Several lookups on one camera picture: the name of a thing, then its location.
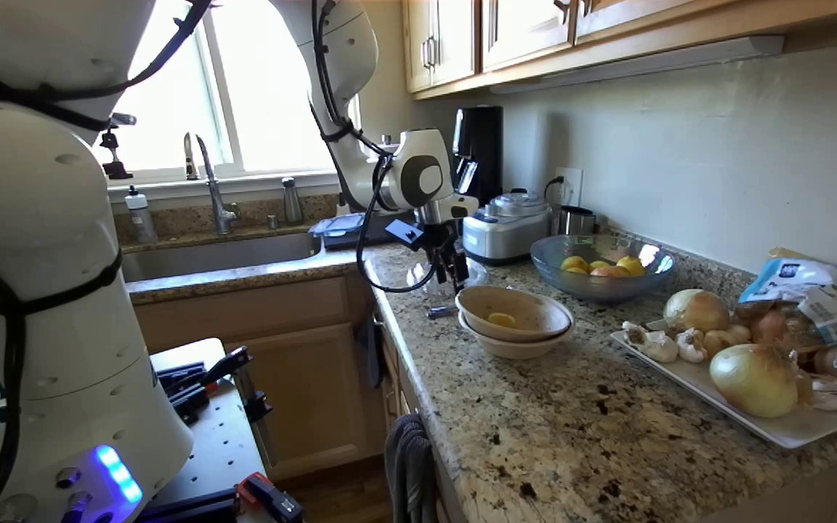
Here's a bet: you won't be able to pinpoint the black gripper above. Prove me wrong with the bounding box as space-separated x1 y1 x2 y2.
418 215 473 295

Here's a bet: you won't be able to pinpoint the glass fruit bowl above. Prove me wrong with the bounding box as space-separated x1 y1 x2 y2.
528 231 681 305

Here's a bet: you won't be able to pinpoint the silver white food chopper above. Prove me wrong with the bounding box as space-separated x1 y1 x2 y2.
460 190 556 264

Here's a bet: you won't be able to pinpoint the dark hanging cloth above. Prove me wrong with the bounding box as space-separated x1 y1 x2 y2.
355 314 390 389

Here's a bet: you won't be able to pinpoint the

::::

> **Problem to work on**
Give the data again word for word, without images.

> **Task result**
Several lookups on one camera picture: the name of a thing, then its location.
Here's a bet: you won't be able to pinpoint the black gripper above. Prove me wrong with the bounding box as space-separated x1 y1 x2 y2.
418 215 473 295

Here's a bet: you won't be able to pinpoint the glass fruit bowl above. Prove me wrong with the bounding box as space-separated x1 y1 x2 y2.
528 231 681 305

Here's a bet: you won't be able to pinpoint the silver white food chopper above. Prove me wrong with the bounding box as space-separated x1 y1 x2 y2.
460 190 556 264

Here's a bet: you won't be able to pinpoint the dark hanging cloth above. Prove me wrong with the bounding box as space-separated x1 y1 x2 y2.
355 314 390 389

Here's a bet: you won't be able to pinpoint the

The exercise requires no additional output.